**Work instruction:** For the entries that follow, count the lines containing the string "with" and write only the number.

*** Data provided

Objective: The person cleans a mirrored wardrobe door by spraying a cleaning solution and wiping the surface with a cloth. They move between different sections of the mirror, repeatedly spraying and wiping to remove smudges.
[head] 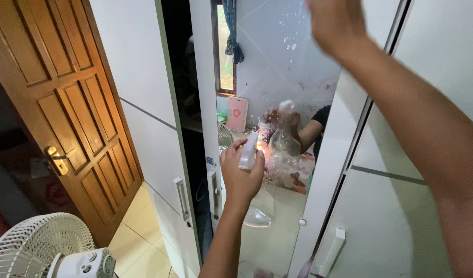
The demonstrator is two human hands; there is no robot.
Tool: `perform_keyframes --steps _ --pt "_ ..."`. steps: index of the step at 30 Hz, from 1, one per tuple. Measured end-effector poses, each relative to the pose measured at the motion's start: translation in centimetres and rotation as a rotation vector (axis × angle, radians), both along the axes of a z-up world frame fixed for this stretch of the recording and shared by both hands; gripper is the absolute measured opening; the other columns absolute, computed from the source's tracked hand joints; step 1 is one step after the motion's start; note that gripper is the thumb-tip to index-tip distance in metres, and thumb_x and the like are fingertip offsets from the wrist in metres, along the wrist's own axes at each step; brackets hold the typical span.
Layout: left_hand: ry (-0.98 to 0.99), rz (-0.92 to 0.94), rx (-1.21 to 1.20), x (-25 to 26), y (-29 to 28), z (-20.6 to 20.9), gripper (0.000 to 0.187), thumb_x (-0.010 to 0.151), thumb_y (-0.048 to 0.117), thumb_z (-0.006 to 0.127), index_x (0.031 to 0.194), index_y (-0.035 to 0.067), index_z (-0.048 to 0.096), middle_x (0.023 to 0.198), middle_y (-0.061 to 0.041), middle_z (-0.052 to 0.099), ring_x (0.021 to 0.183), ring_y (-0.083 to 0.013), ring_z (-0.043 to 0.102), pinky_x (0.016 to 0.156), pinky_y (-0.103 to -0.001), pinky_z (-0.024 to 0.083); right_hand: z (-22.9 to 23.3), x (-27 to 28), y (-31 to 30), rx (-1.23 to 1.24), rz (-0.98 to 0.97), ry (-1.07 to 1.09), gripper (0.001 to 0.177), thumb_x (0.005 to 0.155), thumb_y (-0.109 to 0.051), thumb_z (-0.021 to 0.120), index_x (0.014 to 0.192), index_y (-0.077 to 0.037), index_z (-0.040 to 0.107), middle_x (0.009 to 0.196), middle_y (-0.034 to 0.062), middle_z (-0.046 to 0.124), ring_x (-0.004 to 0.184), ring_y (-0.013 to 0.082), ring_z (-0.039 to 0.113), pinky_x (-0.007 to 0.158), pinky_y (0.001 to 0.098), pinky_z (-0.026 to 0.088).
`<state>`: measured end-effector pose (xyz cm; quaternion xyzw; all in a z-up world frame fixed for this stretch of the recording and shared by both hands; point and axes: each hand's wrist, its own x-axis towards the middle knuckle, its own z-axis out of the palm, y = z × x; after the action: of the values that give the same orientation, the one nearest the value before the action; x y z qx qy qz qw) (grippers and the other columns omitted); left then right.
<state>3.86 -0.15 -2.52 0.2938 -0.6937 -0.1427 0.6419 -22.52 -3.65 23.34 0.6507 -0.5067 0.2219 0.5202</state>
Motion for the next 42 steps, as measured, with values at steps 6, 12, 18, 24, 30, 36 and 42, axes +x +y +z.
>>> perform_keyframes --steps 6,12,18,24,30,36,42 --pt "-0.015 -0.007 0.001 -0.1 0.0 -0.5 0.03 0.084 0.024 0.073 0.104 0.002 0.075 0.123 -0.015 0.067 0.118 -0.0363 0.056 0.102 -0.046 0.044 -6.8 1.3 4.9 -0.15 -0.131 0.464 0.042 0.096 -0.009 0.052 0.136 -0.004 0.062 0.154 0.0115 0.048 0.144 0.0254 0.042 0.112 0.0467 0.048" --pt "0.036 -0.022 0.01 0.6 0.0 -0.1 0.031 0.085 0.024 0.071 0.106 0.002 0.075 0.123 -0.015 0.068 0.118 -0.0355 0.057 0.101 -0.045 0.046 1.8 -4.0 1.6 0.134 -0.267 -0.304 0.026 0.114 -0.002 0.046 0.11 0.006 0.07 0.088 0.0276 0.069 0.077 0.0373 0.07 0.07 0.0475 0.059" --pt "0.031 -0.003 0.073 0.3 -0.2 -0.8 0.029 0.085 0.025 0.072 0.103 0.002 0.076 0.123 -0.015 0.068 0.114 -0.0345 0.058 0.099 -0.044 0.046 0.9 -0.6 -4.0 0.087 -0.111 -0.063 0.029 0.105 -0.007 0.049 0.124 -0.002 0.071 0.105 0.0253 0.072 0.092 0.0376 0.069 0.079 0.0481 0.057" --pt "0.049 -0.018 0.027 0.7 0.1 -1.4 0.025 0.086 0.024 0.072 0.099 0.003 0.076 0.122 -0.015 0.068 0.116 -0.0351 0.058 0.099 -0.045 0.047 -8.6 4.9 2.1 0.336 -0.155 0.056 0.052 0.108 -0.014 0.041 0.158 -0.001 0.031 0.146 0.0226 0.049 0.115 0.0336 0.057 0.083 0.0388 0.06" --pt "0.012 0.017 0.022 1.3 -0.2 -1.0 0.023 0.085 0.024 0.073 0.097 0.004 0.076 0.121 -0.014 0.069 0.113 -0.0356 0.058 0.099 -0.045 0.046 -1.3 -0.9 3.9 0.135 -0.387 -0.163 0.027 0.11 -0.004 0.048 0.135 0.001 0.056 0.12 0.0238 0.067 0.1 0.0333 0.069 0.072 0.0404 0.059" --pt "0.043 -0.036 0.03 0.4 0.5 -1.3 0.025 0.085 0.023 0.073 0.099 0.003 0.075 0.122 -0.015 0.068 0.115 -0.0359 0.057 0.1 -0.045 0.045 -3.2 -0.6 1.8 0.053 -0.099 -0.221 0.027 0.114 -0.008 0.045 0.134 -0.005 0.062 0.117 0.0217 0.068 0.089 0.033 0.067 0.071 0.0454 0.057" --pt "0.039 -0.065 0.031 0.3 1.8 -1.3 0.024 0.085 0.023 0.073 0.098 0.003 0.075 0.122 -0.015 0.068 0.118 -0.0345 0.058 0.102 -0.044 0.045 -12.2 2.2 3.9 0.172 -0.134 0.31 0.041 0.108 -0.01 0.048 0.147 0.003 0.042 0.139 0.022 0.058 0.101 0.0287 0.066 0.065 0.0316 0.061"
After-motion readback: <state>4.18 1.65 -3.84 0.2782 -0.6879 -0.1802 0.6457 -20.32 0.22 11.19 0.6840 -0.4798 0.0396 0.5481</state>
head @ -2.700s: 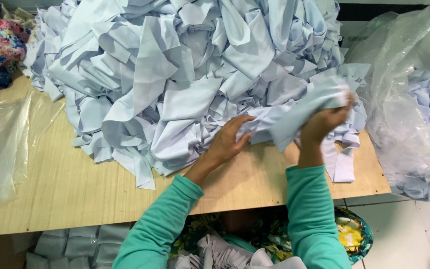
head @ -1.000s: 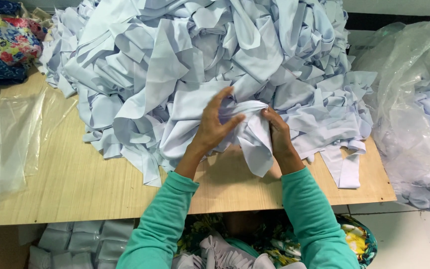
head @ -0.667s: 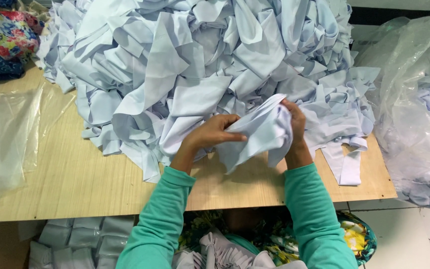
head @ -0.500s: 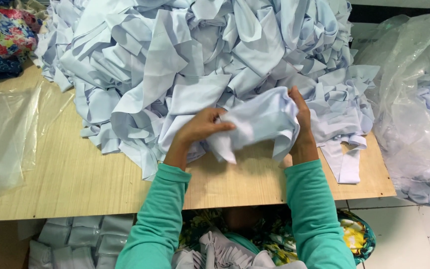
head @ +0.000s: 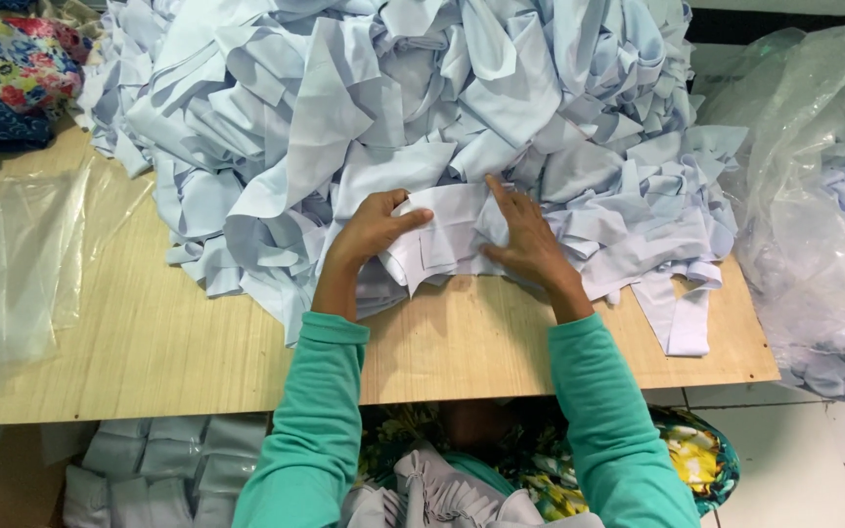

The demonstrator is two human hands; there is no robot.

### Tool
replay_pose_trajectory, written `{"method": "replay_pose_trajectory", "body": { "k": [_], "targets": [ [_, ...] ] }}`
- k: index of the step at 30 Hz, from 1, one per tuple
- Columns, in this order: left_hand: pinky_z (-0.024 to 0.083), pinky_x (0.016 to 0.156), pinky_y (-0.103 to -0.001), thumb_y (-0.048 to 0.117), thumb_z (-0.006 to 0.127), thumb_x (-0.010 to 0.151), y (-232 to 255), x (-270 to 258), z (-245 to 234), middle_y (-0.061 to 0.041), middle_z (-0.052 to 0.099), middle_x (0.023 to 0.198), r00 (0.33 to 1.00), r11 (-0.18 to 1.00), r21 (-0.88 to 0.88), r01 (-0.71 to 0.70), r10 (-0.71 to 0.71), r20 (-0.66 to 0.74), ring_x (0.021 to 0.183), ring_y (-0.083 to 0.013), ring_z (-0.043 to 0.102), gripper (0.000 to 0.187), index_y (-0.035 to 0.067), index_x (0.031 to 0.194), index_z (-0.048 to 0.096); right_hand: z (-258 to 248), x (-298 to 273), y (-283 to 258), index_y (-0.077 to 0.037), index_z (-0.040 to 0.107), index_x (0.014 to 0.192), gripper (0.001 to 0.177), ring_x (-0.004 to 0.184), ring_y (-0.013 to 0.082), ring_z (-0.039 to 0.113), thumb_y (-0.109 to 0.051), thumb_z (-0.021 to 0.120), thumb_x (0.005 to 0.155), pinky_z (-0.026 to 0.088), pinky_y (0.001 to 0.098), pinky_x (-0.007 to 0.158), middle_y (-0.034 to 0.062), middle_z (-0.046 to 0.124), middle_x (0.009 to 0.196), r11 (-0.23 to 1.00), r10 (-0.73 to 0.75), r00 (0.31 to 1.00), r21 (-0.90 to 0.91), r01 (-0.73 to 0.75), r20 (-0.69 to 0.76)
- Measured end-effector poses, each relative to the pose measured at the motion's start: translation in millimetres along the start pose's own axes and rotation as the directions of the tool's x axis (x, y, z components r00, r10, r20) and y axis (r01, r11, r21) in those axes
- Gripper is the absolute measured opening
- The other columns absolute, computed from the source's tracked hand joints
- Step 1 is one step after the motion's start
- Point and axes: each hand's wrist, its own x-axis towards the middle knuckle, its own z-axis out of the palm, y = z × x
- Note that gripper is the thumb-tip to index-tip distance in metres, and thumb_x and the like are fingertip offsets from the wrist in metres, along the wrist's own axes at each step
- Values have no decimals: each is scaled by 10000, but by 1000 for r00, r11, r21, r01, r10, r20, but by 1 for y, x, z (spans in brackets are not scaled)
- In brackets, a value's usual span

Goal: The person folds strips of white fabric by hand, rolls them into bundles, places them in plastic sleeves, and then stacks the sleeved bundles into a cardboard box.

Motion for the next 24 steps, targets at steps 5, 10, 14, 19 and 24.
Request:
{"method": "replay_pose_trajectory", "body": {
  "k": [5,10,14,19,24],
  "targets": [
    [498,570,-250,210,806,870,-4,-9,-8,-37,692,708,995,995,-94,-16,25,93,620,-123,626,158,71,898,736,5,-1,33,-221,525,1512,677,1261,441,594,32,590,887,442,547,1077,214,637,1327,982,-48,928,152,111,-368],
    [543,561,-234,209,830,848,49,-42,-5,-33,725,704,972,985,-175,5,37,231,599,-98,668,155,86,886,744,-15,-43,41,-81,637,1413,515,1324,349,567,65,523,933,394,467,1147,204,649,1350,857,51,851,461,232,-522],
    [570,579,-242,193,843,842,32,-33,0,-17,729,722,921,989,-151,-5,64,385,636,-81,668,142,87,890,761,-32,-103,53,-106,614,1428,501,1304,221,523,-50,535,937,352,417,1189,122,611,1395,718,241,862,679,151,-446],
    [575,564,-218,190,843,841,-17,-10,13,9,717,705,825,999,-38,30,-3,565,609,-68,672,144,80,916,789,-30,-161,80,-162,646,1386,388,955,113,582,-207,556,1011,482,334,998,42,661,1057,537,458,851,843,-34,-257],
    [548,681,-445,428,858,668,-65,13,50,-204,730,758,875,735,671,-102,-255,412,768,-364,722,448,35,876,796,-4,-166,96,-97,673,1374,339,583,121,498,-289,615,1100,432,259,618,40,539,590,734,419,874,658,-167,-245]
  ]
}}
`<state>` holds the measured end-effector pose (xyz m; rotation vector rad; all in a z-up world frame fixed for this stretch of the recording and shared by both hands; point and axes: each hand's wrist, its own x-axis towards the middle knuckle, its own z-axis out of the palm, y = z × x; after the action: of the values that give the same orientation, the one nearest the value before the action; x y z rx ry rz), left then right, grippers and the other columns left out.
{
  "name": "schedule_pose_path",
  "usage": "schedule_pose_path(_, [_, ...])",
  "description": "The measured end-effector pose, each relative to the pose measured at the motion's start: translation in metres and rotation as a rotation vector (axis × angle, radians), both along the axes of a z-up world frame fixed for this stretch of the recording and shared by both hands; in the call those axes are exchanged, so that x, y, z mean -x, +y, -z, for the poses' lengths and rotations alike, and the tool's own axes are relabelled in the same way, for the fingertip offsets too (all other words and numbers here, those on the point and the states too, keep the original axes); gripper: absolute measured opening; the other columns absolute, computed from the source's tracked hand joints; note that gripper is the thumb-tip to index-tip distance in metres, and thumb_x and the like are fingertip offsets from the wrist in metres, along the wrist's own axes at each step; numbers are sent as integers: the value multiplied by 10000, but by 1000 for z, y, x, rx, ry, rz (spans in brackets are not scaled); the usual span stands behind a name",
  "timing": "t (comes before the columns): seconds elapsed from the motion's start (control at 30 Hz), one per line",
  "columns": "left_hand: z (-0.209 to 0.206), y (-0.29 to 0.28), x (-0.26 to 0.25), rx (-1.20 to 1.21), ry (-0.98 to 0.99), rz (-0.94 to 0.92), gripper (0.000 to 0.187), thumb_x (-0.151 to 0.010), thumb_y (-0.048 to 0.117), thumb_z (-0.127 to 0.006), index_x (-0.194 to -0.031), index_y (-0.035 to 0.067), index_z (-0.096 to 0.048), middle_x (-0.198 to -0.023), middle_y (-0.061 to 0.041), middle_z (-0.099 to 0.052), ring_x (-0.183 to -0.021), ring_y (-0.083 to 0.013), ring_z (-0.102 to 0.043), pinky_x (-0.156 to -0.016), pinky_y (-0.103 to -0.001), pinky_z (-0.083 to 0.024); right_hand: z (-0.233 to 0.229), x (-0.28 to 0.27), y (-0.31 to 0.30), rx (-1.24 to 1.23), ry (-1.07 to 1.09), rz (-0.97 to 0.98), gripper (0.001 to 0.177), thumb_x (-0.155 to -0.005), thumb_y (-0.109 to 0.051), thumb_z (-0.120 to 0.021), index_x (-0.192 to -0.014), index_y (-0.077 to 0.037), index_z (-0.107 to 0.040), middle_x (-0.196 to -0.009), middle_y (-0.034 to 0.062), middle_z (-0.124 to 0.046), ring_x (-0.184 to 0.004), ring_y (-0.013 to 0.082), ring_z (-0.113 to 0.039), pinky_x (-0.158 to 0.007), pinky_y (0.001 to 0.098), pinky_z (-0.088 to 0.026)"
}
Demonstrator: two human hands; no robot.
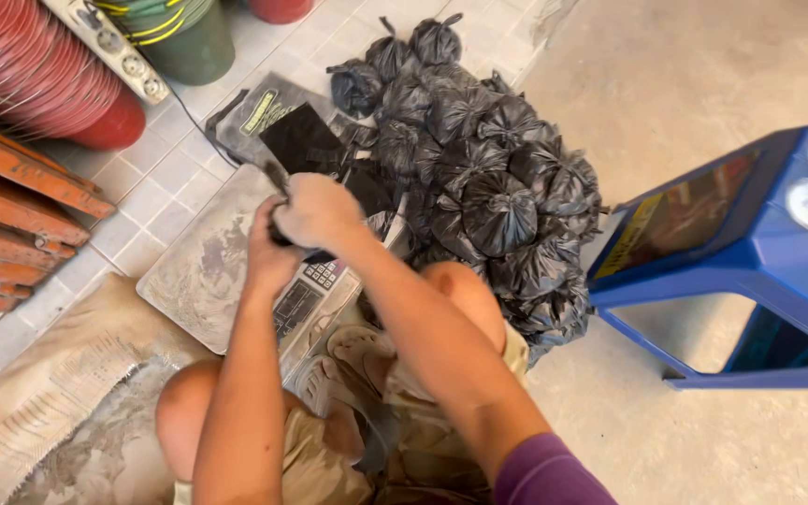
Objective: The person scoops a granular material from a large sack using a small cup and pours it into a black plastic bag. They place the bag on a digital scale to weigh it, then tie the bag closed and set it aside. The process is repeated multiple times.
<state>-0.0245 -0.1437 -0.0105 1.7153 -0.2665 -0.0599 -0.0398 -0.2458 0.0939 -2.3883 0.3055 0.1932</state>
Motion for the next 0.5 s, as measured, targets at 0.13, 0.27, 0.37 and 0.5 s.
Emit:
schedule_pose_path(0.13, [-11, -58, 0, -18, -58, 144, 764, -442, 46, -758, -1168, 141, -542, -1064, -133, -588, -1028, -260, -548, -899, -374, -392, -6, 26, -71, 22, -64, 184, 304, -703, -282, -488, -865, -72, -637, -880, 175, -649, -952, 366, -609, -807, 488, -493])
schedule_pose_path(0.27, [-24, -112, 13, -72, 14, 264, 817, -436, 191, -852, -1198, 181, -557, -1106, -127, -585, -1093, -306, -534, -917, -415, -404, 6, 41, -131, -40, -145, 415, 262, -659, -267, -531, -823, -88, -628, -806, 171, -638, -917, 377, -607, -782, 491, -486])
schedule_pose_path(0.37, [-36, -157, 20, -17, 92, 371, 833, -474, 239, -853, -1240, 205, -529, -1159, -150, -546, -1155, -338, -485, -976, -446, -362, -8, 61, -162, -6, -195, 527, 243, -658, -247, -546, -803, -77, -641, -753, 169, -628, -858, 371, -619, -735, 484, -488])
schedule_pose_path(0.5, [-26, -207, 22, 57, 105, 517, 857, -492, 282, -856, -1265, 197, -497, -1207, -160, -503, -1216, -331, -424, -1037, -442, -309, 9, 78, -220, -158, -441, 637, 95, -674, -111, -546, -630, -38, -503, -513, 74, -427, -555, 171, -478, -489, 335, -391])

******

**Result for this exercise:** 2